### What this task involves
Every line of the material is to be given again exactly.

### Supplied information
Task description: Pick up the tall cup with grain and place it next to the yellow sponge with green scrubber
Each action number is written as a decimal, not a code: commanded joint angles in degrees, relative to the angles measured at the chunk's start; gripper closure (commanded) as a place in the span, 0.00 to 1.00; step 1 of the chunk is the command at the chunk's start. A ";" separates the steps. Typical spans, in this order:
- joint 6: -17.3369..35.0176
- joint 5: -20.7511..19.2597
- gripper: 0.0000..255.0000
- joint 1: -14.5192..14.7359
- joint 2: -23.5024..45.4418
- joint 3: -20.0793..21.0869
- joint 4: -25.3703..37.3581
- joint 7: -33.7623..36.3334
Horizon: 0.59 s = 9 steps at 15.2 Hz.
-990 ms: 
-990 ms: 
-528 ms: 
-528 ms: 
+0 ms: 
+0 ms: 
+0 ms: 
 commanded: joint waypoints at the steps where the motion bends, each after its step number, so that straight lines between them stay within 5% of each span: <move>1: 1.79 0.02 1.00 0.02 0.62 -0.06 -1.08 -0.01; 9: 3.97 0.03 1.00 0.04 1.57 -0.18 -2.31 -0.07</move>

### Answer section
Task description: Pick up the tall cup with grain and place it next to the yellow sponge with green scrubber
Each action number is written as a decimal, not a code: commanded joint angles in degrees, relative to the angles measured at the chunk's start; gripper closure (commanded) as a place in the span, 0.00 to 1.00; step 1 of the chunk is the command at the chunk's start. A ";" separates the steps. Typical spans, in this order:
- joint 6: -17.3369..35.0176
- joint 5: -20.7511..19.2597
- gripper: 0.0000..255.0000
- joint 1: -14.5192..14.7359
- joint 2: -23.5024..45.4418
- joint 3: -20.0793..21.0869
- joint 4: -25.3703..37.3581
- joint 7: -33.7623..36.3334
Horizon: 0.59 s = 9 steps at 15.2 Hz.
-990 ms: 
-990 ms: 
-528 ms: 
-528 ms: 
+0 ms: 
+0 ms: 
+0 ms: 
 commanded: joint waypoints at the steps where the motion bends, each after its step number, so that straight lines between them stay within 5% of each span: <move>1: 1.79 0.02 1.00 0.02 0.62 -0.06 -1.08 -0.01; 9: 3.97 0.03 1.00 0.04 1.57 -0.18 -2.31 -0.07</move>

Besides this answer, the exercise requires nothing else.